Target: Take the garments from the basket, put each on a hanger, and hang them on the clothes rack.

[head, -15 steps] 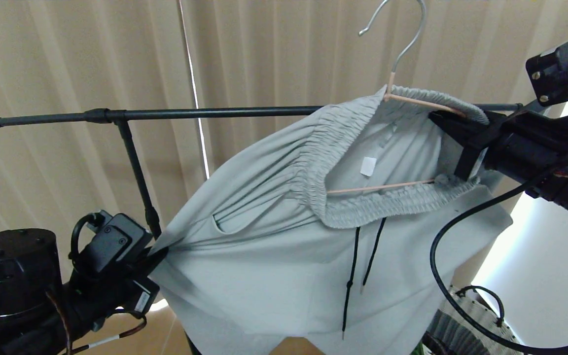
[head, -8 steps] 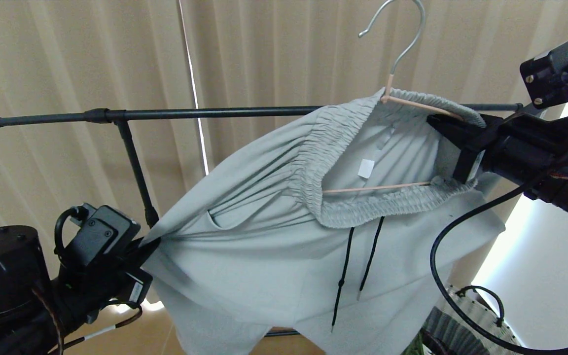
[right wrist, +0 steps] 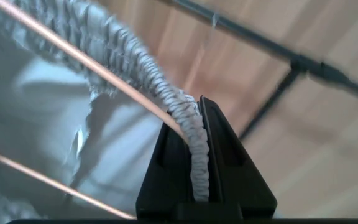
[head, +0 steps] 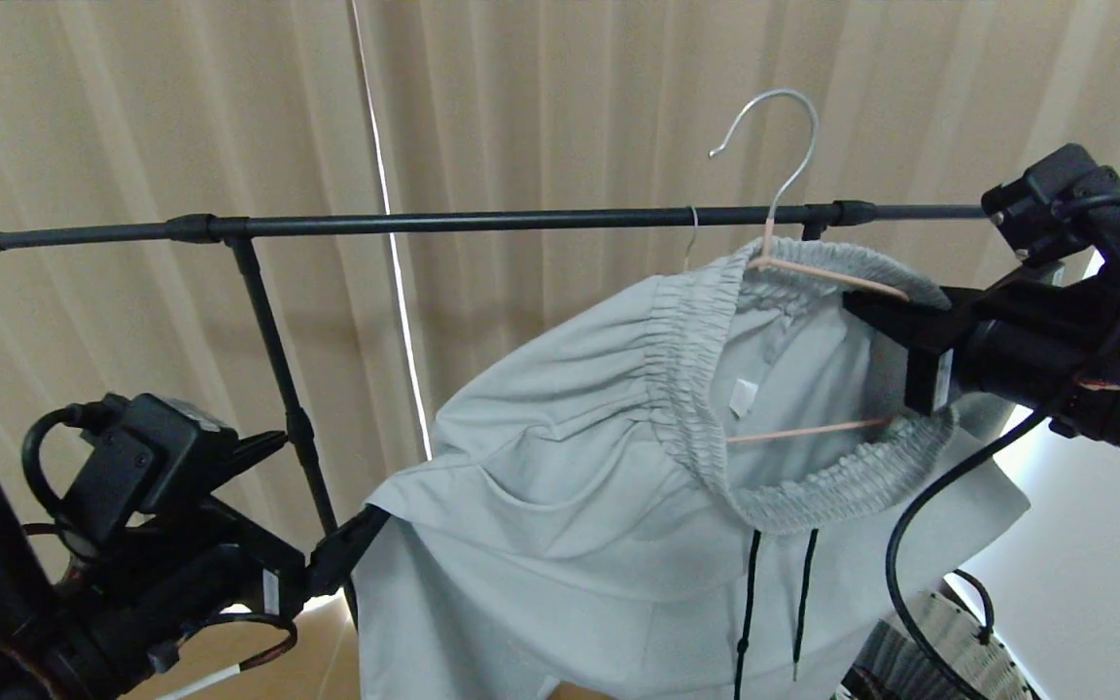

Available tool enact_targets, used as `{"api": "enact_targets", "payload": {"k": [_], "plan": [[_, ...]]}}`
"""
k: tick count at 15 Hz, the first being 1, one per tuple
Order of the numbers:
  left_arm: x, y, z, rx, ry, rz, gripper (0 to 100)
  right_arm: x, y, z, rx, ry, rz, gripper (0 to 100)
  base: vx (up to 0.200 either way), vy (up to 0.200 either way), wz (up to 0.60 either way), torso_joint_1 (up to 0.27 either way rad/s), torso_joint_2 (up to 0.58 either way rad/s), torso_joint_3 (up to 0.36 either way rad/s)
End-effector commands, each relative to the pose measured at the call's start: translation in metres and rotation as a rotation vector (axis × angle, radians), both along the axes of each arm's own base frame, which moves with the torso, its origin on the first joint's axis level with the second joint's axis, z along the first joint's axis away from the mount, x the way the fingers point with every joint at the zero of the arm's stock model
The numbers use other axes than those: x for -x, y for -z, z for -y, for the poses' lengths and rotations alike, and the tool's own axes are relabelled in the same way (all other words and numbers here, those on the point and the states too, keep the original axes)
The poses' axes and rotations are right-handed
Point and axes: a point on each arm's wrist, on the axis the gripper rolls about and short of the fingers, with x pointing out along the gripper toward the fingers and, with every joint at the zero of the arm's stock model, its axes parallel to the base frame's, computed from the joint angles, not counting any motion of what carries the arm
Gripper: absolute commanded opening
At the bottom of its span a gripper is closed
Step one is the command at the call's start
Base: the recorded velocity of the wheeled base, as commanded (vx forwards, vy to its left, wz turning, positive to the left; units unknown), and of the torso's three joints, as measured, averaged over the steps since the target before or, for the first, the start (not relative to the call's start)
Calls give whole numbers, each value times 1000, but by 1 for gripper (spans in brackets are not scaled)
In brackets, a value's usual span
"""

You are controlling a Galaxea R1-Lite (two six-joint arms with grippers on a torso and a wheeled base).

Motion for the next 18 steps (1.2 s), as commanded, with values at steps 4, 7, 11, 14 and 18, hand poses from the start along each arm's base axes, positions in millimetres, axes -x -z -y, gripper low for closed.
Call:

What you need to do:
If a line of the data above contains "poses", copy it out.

Exercise output:
The numbers use other axes than those: x for -x, y for -z, z for -y, for the poses' lengths and rotations alike, and the tool's own axes are relabelled in the same way (all other words and numbers here, those on the point and the states too, keep the original axes)
The poses' axes and rotations are right-handed
Motion for the next 18 steps (1.2 s), as commanded, with values at steps 4, 7, 11, 14 and 18, hand poses from the start along each arm's base axes, positions in millimetres, axes -x -z -y, gripper low for closed.

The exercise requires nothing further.